**Task objective**
If a line in the listing below includes the string "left", pull it out.

========================

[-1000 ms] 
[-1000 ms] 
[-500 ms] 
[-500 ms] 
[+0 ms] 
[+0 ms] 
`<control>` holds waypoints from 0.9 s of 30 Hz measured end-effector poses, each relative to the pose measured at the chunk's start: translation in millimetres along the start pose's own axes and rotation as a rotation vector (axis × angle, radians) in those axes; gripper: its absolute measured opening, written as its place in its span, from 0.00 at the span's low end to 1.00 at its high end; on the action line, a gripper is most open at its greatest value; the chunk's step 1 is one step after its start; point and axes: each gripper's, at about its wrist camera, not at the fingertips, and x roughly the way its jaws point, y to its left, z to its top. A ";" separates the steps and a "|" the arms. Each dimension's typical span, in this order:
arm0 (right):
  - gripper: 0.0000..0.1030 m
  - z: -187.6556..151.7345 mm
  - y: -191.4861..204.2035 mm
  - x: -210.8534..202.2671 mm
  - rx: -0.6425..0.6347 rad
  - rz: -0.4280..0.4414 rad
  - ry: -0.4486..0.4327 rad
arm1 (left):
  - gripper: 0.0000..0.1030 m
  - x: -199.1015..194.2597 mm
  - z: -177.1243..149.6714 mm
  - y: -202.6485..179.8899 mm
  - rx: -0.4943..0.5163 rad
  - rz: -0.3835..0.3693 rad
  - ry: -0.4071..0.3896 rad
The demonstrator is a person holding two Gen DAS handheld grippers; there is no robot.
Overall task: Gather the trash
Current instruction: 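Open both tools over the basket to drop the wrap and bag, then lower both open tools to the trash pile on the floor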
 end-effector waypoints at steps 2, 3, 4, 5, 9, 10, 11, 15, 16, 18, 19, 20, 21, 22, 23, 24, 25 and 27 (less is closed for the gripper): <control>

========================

**Problem solution**
`<control>` holds waypoints from 0.9 s of 30 Hz measured end-effector poses, each relative to the pose measured at the chunk's start: translation in millimetres along the start pose's own axes and rotation as a rotation vector (axis × angle, radians) in those axes; gripper: its absolute measured opening, written as its place in its span, from 0.00 at the span's low end to 1.00 at its high end; on the action line, a gripper is most open at its greatest value; the chunk's step 1 is one step after its start; point and axes: each gripper's, at about its wrist camera, not at the fingertips, and x roughly the way its jaws point, y to its left, z to its top. A ";" separates the steps and a "|" the arms. Each dimension's typical span, in this order:
arm1 (left):

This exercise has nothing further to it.